= Nomothetic and idiographic =

Philosophical terms used by Windelband

Nomothetic and idiographic are terms used by neo-Kantian philosopher Wilhelm Windelband to describe two distinct approaches to knowledge, each one corresponding to a different intellectual tendency, and each one corresponding to a different branch of academia. To say that Windelband supported that last dichotomy is a consequent misunderstanding of his own thought. For him, any branch of science and any discipline can be handled by both methods as they offer two integrating points of view. They are both different ways of analysing the same concepts, in different perspectives.

- Nomothetic is based on what Kant described as a tendency to generalize. It is typical for the natural sciences. It describes the effort to derive laws that explain types or categories of objective phenomena, in general.
- Idiographic is based on what Kant described as a tendency to specify. It is typical for the humanities. It describes the effort to understand the meaning of contingent, unique, and often cultural or subjective phenomena.
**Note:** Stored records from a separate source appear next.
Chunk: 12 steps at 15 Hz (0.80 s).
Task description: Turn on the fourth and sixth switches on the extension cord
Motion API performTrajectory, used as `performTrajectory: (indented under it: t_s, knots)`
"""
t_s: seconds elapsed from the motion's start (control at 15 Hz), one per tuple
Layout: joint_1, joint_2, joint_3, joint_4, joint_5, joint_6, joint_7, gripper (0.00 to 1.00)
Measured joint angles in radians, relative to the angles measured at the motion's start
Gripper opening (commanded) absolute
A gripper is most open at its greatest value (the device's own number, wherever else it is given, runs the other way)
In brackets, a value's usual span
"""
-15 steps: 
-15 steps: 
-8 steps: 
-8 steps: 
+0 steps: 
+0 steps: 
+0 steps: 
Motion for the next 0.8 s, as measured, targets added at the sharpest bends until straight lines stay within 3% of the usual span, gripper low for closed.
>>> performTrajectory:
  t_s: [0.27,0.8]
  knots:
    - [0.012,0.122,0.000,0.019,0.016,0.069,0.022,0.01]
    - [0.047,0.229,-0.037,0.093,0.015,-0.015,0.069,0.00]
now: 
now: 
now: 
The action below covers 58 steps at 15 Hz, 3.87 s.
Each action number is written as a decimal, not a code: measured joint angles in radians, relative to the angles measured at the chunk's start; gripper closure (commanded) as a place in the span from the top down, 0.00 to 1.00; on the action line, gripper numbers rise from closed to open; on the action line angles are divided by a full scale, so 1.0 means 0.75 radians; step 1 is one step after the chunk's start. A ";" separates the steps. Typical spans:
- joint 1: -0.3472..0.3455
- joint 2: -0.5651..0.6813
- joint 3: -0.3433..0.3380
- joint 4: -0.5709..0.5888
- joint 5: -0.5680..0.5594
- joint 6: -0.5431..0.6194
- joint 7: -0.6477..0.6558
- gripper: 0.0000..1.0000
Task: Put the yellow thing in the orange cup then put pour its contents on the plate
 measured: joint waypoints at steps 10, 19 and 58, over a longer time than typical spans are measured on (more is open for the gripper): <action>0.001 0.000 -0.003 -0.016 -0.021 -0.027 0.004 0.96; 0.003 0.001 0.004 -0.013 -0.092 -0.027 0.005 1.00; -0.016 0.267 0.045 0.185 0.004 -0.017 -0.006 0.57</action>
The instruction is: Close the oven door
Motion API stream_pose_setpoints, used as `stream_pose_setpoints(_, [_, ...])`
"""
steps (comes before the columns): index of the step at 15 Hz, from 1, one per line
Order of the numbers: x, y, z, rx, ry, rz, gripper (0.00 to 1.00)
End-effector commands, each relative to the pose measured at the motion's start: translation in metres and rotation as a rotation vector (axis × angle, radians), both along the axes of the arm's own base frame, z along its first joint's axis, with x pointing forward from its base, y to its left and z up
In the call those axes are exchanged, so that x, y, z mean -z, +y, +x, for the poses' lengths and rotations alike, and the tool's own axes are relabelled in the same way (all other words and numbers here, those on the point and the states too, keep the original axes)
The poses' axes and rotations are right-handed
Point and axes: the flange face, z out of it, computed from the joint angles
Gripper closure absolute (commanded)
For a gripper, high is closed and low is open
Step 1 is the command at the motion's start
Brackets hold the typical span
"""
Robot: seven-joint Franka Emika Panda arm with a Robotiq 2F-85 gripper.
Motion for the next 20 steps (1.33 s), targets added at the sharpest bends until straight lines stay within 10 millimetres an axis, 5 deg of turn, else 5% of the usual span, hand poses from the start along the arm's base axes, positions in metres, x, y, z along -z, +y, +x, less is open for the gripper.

==Use in the social sciences==
The problem of whether to use nomothetic or idiographic approaches is most sharply felt in the social sciences, whose subject are unique individuals (idiographic perspective), but who have certain general properties or behave according to general rules (nomothetic perspective).

Often, nomothetic approaches are quantitative, and idiographic approaches are qualitative, although the "Personal Questionnaire" developed by Monte B. Shapiro and its further developments (e.g. Discan scale and PSYCHLOPS) are both quantitative and idiographic. Another very influential quantitative but idiographic tool is the Repertory grid when used with elicited constructs and perhaps elicited elements. Personal cognition (D.A. Booth) is idiographic, qualitative and quantitative, using the individual's own narrative of action within situation to scale the ongoing biosocial cognitive processes in units of discrimination from norm (with M.T. Conner 1986, R.P.J. Freeman 1993 and O. Sharpe 2005). Methods of "rigorous idiography" allow probabilistic evaluation of information transfer even with fully idiographic data.

In psychology, idiographic describes the study of the individual, who is seen as a unique agent with a unique life history, with properties setting them apart from other individuals (see idiographic image). A common method to study these unique characteristics is an (auto)biography, i.e. a narrative that recounts the unique sequence of events that made the person who they are. Nomothetic describes the study of classes or cohorts of individuals. Here the subject is seen as an exemplar of a population and their corresponding personality traits and behaviours. It is widely held that the terms idiographic and nomothetic were introduced to American psychology by Gordon Allport in 1937, but Hugo Münsterberg had used them in his 1898 presidential address at the American Psychological Association meeting. This address was published in Psychological Review in 1899.

Theodore Millon stated that when spotting and diagnosing personality disorders, first clinicians start with the nomothetic perspective and look for various general scientific laws; then when they believe they have identified a disorder, they switch their view to the idiographic perspective to focus on the specific individual and his or her unique traits.

In sociology, the nomothetic model tries to find independent variables that account for the variations in a given phenomenon (e.g. What is the relationship between timing/frequency of childbirth and education?). Nomothetic explanations are probabilistic and usually incomplete. The idiographic model focuses on a complete, in-depth understanding of a single case (e.g. Why do I not have any pets?).

In anthropology, idiographic describes the study of a group, seen as an entity, with specific properties that set it apart from other groups. Nomothetic refers to the use of generalization rather than specific properties in the same context.